[Records from a data source]
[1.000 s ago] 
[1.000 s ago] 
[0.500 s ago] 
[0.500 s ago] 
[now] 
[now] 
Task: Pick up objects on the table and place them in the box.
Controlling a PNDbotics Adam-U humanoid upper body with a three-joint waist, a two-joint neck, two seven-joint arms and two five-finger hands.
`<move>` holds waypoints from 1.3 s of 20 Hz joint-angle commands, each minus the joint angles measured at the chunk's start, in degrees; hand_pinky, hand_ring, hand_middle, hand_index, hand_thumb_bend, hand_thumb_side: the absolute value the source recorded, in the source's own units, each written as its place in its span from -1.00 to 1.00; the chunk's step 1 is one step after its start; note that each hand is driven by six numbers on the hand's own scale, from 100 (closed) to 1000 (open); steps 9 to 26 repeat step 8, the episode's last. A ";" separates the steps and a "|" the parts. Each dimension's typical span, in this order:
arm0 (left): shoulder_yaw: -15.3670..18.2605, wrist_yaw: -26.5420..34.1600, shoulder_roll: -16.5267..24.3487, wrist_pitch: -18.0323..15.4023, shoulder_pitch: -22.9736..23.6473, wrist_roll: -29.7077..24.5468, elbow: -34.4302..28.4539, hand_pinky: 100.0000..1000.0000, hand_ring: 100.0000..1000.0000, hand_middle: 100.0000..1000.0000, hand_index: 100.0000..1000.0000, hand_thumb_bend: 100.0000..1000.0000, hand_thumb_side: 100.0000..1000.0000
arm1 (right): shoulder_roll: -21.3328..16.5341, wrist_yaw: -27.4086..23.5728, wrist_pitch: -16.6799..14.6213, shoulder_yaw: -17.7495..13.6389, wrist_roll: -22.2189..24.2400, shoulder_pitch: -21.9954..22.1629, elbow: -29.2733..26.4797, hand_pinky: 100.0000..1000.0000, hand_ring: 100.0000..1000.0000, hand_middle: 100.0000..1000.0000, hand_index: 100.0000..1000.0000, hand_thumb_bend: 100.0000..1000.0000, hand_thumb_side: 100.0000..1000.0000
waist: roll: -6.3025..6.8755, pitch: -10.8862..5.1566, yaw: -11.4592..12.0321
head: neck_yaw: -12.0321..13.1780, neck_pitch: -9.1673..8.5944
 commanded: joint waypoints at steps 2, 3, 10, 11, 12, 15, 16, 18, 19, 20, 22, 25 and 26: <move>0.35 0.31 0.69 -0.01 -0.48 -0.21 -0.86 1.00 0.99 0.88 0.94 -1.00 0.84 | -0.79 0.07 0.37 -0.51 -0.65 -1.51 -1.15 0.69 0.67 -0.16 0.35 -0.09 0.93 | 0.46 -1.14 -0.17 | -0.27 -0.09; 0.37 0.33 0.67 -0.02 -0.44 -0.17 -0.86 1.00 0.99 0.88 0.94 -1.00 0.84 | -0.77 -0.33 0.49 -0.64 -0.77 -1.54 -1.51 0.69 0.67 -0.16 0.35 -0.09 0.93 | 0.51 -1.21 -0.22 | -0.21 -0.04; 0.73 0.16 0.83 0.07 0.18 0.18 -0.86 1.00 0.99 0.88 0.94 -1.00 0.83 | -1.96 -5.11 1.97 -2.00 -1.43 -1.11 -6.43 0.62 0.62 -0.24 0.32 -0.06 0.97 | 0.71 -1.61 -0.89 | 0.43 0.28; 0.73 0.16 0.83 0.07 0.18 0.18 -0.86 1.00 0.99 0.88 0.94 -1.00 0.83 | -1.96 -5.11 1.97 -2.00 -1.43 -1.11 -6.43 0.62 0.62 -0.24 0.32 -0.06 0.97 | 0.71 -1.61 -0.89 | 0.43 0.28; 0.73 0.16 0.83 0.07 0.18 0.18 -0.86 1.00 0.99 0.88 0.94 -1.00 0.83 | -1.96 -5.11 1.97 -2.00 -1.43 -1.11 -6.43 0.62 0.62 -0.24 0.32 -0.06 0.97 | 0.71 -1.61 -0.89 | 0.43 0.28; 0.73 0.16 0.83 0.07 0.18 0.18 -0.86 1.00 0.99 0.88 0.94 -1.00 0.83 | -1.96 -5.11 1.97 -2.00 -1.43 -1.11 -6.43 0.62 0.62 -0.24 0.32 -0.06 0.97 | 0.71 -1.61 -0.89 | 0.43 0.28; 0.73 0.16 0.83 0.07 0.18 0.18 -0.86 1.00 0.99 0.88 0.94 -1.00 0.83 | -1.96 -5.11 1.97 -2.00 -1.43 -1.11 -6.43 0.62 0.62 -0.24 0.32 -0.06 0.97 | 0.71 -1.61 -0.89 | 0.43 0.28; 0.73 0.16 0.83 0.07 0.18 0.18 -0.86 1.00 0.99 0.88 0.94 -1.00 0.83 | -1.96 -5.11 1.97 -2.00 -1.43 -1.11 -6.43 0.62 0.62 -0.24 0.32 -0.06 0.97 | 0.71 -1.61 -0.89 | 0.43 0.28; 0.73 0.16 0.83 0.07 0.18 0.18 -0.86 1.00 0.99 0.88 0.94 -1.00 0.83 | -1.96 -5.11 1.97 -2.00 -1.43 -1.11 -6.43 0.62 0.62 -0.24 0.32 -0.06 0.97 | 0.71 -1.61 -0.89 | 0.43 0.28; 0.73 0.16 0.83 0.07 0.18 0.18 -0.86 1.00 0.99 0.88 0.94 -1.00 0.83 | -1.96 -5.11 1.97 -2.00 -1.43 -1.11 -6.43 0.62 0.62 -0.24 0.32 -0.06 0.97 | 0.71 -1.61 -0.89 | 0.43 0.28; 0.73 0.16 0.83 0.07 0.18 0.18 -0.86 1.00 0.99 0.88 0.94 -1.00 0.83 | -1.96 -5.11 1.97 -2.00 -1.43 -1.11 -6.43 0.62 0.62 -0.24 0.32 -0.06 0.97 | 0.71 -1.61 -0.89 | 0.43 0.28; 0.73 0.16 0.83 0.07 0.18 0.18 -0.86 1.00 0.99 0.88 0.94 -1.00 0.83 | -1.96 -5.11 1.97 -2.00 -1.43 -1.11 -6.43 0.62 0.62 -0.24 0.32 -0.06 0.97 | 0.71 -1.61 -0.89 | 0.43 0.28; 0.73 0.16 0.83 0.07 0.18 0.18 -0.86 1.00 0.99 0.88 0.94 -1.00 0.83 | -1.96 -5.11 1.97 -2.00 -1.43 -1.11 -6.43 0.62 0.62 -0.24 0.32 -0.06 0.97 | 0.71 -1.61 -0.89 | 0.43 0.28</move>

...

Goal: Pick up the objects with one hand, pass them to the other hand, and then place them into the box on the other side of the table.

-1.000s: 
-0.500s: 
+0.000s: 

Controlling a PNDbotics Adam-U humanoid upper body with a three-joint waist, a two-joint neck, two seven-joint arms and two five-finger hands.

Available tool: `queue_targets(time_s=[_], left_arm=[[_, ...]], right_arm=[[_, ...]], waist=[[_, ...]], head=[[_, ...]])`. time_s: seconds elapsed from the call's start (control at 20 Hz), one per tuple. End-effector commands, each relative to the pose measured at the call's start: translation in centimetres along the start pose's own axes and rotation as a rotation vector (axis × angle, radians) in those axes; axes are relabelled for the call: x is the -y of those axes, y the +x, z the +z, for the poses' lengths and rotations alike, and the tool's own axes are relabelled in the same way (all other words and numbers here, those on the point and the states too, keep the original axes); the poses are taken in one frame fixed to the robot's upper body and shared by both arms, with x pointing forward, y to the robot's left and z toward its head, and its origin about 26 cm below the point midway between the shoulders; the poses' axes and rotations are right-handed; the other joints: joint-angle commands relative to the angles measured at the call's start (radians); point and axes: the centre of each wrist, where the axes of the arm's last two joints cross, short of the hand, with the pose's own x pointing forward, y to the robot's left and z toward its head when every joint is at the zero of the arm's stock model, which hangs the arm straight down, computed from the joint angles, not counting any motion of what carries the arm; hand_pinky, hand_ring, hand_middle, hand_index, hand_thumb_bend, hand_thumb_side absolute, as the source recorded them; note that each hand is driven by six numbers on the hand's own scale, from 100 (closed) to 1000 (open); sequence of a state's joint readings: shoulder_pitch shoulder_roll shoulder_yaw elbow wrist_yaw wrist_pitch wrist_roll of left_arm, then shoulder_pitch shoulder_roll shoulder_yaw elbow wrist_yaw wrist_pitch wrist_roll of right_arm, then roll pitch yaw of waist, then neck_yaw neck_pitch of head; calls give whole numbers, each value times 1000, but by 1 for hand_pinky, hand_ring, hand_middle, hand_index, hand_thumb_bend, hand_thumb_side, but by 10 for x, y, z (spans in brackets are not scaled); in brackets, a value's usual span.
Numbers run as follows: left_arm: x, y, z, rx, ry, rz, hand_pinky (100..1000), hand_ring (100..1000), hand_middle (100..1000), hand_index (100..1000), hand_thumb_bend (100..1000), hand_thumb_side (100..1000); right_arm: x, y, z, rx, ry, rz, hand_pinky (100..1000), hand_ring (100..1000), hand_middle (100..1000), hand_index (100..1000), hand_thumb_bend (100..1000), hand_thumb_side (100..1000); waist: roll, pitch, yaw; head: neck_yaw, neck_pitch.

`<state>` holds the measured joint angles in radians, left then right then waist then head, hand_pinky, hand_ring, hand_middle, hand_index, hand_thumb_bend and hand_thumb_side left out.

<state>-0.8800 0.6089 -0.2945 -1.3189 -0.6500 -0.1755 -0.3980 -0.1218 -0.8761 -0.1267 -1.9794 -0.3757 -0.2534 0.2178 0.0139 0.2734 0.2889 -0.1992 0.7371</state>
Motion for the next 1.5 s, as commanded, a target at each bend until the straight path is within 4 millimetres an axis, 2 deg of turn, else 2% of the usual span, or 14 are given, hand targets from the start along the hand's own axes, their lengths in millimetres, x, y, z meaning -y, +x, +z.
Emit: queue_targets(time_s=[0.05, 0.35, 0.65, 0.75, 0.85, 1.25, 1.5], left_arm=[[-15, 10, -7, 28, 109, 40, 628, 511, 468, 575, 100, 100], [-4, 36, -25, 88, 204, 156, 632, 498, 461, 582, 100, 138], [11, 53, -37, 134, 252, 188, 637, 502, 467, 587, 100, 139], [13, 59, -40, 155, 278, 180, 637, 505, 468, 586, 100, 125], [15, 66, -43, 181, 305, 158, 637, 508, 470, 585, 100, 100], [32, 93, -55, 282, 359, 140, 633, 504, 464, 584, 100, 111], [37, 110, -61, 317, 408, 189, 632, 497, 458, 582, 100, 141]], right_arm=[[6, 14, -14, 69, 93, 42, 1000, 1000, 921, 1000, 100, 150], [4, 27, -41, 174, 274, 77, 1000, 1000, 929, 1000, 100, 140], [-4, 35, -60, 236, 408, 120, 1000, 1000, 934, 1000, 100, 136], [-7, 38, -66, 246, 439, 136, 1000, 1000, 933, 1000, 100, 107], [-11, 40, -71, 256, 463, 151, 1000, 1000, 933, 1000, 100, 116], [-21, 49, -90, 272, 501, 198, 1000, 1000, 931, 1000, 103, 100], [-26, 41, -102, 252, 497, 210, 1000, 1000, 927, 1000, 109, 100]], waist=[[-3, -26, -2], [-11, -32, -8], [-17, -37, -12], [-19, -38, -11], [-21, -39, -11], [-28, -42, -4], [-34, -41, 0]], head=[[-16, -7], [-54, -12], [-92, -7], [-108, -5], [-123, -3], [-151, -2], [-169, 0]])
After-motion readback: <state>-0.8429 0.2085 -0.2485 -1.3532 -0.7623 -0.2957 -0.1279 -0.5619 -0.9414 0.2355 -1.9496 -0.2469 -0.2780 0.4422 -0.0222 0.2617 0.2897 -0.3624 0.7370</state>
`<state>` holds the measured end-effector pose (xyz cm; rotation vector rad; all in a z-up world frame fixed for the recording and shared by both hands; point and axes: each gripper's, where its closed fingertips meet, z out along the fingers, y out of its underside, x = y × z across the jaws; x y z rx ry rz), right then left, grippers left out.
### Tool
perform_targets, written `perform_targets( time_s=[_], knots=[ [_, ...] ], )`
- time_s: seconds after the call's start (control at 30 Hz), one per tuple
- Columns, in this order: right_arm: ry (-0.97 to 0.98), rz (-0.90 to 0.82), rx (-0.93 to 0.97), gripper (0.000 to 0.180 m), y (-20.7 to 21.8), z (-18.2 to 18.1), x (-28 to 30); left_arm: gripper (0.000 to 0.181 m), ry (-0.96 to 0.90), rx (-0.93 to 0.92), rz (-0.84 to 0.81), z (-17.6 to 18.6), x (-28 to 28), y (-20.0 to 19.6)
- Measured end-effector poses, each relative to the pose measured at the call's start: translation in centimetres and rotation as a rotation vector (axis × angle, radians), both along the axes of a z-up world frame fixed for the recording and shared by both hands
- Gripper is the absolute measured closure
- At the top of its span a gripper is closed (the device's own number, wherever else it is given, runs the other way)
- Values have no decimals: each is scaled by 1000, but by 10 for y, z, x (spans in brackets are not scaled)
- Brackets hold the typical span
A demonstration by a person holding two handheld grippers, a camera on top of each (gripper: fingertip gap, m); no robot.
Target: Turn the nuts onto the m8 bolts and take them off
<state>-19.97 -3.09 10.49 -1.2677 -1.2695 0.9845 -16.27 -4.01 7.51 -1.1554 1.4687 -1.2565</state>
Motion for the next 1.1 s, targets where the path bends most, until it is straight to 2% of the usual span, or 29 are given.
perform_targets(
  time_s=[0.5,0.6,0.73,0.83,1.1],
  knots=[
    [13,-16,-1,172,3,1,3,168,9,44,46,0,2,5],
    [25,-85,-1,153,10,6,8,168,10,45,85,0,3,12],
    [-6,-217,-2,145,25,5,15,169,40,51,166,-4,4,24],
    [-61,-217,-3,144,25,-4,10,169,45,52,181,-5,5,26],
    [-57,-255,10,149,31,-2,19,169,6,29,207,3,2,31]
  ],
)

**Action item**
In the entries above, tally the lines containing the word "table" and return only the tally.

**Answer for this exercise**
2